Considérant le dialogue des œuvres évoqué plus haut, un premier élément de réponse semble être que la création d’une œuvre – d’art ou ready-made – conjure la présence pendante de sa destruction. En se débarrassant de toute diaprure, le ready-made met en évidence un principe qui gît au sein de toute œuvre. Parmi les notes de La boîte verte, figure la description suivante sous le titre Possible : « La figuration d’un possible. / (pas comme contraire d’impossible / ni comme relatif à probable / ni comme subordonné à vraisemblable) / Le possible est seulement / un “mordant” physique [genre vitriol] / brûlant toute esthétique ou callistique ». En envisageant le « possible » comme « mordant » physique permettant de brûler au « vitriol » toute idée de Beau en s’en prenant physiquement à l’œuvre elle-même, Duchamp dit à la fois que la destruction du Beau doit avoir une effectivité matérielle et qu’il s’agit néanmoins d’une « figuration du possible », où la destruction est donc elle-même figurée et devient objet de la création.
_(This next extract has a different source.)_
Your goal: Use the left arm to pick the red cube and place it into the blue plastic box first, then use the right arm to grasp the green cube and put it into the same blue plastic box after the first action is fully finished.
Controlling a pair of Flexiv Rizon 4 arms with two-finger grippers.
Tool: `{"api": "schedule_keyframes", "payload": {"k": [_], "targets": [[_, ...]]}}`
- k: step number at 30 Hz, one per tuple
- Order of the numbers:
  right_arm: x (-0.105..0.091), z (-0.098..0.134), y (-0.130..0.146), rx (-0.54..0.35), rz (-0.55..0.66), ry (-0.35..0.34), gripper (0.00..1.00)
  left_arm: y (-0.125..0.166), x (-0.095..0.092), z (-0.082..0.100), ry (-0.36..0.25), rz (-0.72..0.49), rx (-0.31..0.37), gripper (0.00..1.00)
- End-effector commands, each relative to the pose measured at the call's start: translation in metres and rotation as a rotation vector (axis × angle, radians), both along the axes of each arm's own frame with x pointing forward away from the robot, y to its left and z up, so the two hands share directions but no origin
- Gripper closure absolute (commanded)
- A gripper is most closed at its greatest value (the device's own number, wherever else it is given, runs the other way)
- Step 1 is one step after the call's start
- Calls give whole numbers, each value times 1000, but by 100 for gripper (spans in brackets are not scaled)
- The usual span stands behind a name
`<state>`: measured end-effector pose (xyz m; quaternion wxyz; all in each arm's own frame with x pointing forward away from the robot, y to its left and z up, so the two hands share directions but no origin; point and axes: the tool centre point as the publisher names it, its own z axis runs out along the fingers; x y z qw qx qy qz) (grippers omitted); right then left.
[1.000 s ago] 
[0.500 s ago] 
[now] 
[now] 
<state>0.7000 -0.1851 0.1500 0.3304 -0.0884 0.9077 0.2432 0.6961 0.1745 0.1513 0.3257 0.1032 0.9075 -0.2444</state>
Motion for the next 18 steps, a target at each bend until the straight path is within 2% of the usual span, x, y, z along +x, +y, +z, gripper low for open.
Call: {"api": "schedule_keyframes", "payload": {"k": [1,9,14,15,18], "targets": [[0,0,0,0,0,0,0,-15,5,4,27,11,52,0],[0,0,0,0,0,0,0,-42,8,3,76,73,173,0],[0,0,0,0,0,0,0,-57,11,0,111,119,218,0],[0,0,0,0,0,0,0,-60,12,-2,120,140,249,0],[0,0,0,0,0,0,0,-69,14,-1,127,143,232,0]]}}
Sous un rapport fondamental, qui se distingue de l’acte destructif délibérément accompli – celui du vandale ou de Banksy, par exemple –, le ready-made interroge l’origine de la destruction. Le contexte de la Première Guerre mondiale explique, en partie sans doute, le fait que Duchamp, de sa résidence new-yorkaise, percevait un monde en cours d’épuisement et de pourrissement. Dans La Boîte verte encore, un exposé laconique mêle analyse et projet créatif en ces termes : « Établir une société dont l’individu ait à payer l’air qu’il respire (compteur d’air) ; emprisonnement et air raréfié, peine en cas de non paiement, simple asphyxie au besoin (couper l’air). […] Les lames de rasoir qui coupent bien et les lames de rasoir qui ne coupent plus. Les premières ont du “coupage” en réserve. – Se servir de ce “coupage” ou “coupaison”. » Évoquant une société où l’air est payant comme une marchandise, Duchamp parle d’un monde à bout de souffle, où les lames de rasoir offrent un service voué à disparaître avec l’usure de l’outil, où l’on ne peut compter que sur une certaine réserve de « coupage » ou d’air, et où il serait possible de « couper l’air » au terme d’une obsolescence irréversible de toute chose. Si l’air est payant parce qu’épuisable, les biens du monde dans leur totalité le sont aussi.
À suivre…
Charles Illouz
Arts plastiques
À lire également : « Banksy vs Marcel : un siècle de retard sur l’art en morceaux (1) »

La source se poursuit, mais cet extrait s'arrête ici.